I guess what I’m most interested in is the news coverage of the event.
Watching CNN this morning, I noticed that the vast majority of the channel’s anchors, correspondents and experts were surprised about the “soft” (that is, the largely unprotected civilian) nature of the target. While one military expert tried to explain to CNN’s morning anchors that no society can be fully “hard” and that saying we’re “winning the war on terror” in Afghanistan and Iraq misses the fact that terrorists (by definition) will strike other lesser protected and unprotected targets in those embattled countries and abroad, he never mentioned the most important (and, thus, least surprising) aspect of our fight with al Qaeda.

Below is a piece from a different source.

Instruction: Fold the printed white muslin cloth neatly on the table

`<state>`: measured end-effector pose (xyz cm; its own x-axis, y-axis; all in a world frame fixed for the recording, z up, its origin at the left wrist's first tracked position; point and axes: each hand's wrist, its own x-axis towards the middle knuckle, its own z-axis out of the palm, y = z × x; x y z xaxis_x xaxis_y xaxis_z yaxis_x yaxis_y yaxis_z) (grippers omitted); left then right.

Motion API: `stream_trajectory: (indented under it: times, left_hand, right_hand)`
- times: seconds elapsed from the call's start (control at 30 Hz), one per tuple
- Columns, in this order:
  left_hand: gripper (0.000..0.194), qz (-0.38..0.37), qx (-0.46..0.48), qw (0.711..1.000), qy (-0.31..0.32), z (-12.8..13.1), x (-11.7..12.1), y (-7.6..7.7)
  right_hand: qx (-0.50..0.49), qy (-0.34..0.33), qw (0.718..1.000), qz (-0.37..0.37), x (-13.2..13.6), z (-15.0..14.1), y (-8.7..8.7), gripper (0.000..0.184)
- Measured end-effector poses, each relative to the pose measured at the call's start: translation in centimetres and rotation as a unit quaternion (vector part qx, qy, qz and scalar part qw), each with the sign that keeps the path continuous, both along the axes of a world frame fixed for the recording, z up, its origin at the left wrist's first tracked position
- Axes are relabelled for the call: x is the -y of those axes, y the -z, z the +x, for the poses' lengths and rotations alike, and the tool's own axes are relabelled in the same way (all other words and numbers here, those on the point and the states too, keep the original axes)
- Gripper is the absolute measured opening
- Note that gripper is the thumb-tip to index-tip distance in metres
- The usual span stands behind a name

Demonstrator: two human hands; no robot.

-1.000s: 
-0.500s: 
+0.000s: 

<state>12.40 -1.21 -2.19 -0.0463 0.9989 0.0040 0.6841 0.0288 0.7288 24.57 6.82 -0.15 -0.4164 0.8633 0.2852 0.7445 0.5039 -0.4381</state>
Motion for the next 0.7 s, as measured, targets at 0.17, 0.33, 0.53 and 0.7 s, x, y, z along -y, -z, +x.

There is a term for this type of warfare. It’s called asymmetrical warfare. Indeed, after September 11, the Army War College published a lot of material on this type of warfare and its associated tactics. Asymmetrical warfare merely means that when a nation confronts an enemy whose forces do not match ours (in this case, al Qaeda doesn’t have tanks and attack helicopters to launch a conventional war on the West), they will instead fight “asymmetrically” by striking “soft” targets. This maximizes the terrorists’ otherwise low-level military capability. A suicide bomber kills a lot more people when he or she is targeting a subway or a line of police recruits than when the explosive is set off next to a heavily barricaded military base.
I think it’s important for all Americans to recognize exactly who and what we’re fighting and how our enemy plays the game. Otherwise, we’ll never be able to properly confront the threat of terror.